WASHINGTON, D.C.—The 1996 Telecom Act spurred a round of radio industry consolidation, but in the two decades since that landmark legislation became law, many radio insiders feel new action is needed to address how many stations one broadcaster can own in a single market. Some within the industry feel the Telecom Act needs modernizing to keep pace with recent technological innovations.
However, despite some initial promises to examine the radio station ownership issue, Congress doesn’t appear interested in addressing such updates at the present time, according to a new article at Inside Radio.
Womble Carlyle Telecom attorney John Garziglia tells Inside Radio that changes to the radio station ownership caps are likely to come from civil litigation, rather than Congressional action.
“I do not think that Congress has the motivation at the moment to take up radio issues when there are so many other larger issues looming,” he said. “And the FCC, even though now the majority party in control has changed, has a staff that well remembers being scarred by trying to justify various ownership limits which is pretty close to impossible and always has been.”
Furthermore, Garziglia said he believes the legal justification for the radio station ownership cap isn’t likely to hold up in court.
For example, one radio executive noted to Inside Radio that his broadcasting competition isn’t just from other radio stations—it includes digital giants such as Google and Facebook, who face no restrictions about how much content they can provide to a single market.

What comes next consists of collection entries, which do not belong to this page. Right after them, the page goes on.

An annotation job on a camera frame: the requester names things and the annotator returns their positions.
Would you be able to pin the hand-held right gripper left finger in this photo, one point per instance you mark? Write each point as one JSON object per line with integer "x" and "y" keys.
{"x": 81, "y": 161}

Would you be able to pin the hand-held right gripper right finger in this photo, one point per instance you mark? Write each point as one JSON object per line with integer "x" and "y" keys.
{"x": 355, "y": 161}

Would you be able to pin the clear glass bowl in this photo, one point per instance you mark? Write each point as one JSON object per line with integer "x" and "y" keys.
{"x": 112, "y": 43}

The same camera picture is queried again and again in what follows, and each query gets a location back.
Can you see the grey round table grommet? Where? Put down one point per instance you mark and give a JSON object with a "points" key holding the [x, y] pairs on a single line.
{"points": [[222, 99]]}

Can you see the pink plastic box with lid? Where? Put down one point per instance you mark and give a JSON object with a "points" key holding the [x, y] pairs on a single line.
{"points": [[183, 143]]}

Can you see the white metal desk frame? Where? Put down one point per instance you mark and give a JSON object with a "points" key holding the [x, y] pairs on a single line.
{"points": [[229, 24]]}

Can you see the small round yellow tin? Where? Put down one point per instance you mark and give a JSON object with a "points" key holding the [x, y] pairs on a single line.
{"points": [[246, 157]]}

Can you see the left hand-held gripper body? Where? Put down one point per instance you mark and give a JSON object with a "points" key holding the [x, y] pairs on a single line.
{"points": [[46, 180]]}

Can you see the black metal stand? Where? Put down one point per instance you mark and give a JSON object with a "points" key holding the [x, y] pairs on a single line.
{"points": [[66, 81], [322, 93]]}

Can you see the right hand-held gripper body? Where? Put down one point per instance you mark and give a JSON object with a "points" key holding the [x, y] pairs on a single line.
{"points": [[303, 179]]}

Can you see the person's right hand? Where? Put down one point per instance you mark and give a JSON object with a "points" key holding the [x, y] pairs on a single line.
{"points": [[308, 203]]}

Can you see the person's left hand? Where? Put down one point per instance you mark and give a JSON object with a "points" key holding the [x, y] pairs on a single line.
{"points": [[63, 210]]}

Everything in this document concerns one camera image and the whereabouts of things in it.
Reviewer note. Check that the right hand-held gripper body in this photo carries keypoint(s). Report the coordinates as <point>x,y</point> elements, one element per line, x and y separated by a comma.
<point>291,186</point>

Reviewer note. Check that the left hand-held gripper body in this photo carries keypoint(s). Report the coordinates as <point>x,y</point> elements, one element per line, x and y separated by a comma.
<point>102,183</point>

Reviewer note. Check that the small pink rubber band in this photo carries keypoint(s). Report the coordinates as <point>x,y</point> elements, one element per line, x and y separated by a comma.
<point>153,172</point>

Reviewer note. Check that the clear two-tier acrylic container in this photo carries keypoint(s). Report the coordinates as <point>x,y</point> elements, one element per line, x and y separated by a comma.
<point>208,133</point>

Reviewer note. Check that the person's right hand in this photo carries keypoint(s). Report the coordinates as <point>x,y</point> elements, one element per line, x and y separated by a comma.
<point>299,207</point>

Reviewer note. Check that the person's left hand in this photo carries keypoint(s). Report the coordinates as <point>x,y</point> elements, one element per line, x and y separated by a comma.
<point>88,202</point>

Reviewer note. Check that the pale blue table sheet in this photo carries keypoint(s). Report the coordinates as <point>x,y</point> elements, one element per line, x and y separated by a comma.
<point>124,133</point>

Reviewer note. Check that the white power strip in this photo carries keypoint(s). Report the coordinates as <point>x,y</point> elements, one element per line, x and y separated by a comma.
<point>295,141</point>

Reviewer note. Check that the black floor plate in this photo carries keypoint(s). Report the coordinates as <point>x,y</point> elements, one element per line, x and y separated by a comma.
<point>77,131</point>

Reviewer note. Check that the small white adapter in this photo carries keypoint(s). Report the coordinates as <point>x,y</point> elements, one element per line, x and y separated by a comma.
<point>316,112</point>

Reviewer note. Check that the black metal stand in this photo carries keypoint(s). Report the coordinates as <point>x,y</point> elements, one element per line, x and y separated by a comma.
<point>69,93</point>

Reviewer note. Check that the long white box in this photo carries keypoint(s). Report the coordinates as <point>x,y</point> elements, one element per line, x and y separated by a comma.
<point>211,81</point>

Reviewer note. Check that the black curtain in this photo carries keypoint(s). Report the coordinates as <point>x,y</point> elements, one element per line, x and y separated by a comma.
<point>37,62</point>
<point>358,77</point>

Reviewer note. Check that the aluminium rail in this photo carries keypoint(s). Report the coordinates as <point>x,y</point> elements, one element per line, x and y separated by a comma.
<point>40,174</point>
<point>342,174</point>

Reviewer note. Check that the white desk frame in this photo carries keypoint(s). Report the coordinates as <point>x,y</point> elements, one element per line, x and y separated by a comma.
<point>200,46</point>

But Garziglia also tells Inside Radio that some within the radio industry are wary of changing the ownership cap rules for fear of harming small and mid-sized owners.
“More than 20 years later, there are many in our industry who still believe that the elimination of the national radio ownership cap was not intrinsically good for radio as a whole, and that a further relaxation of ownership rules might simply allow the bigger to get bigger while harming all other owners,” Garziglia said.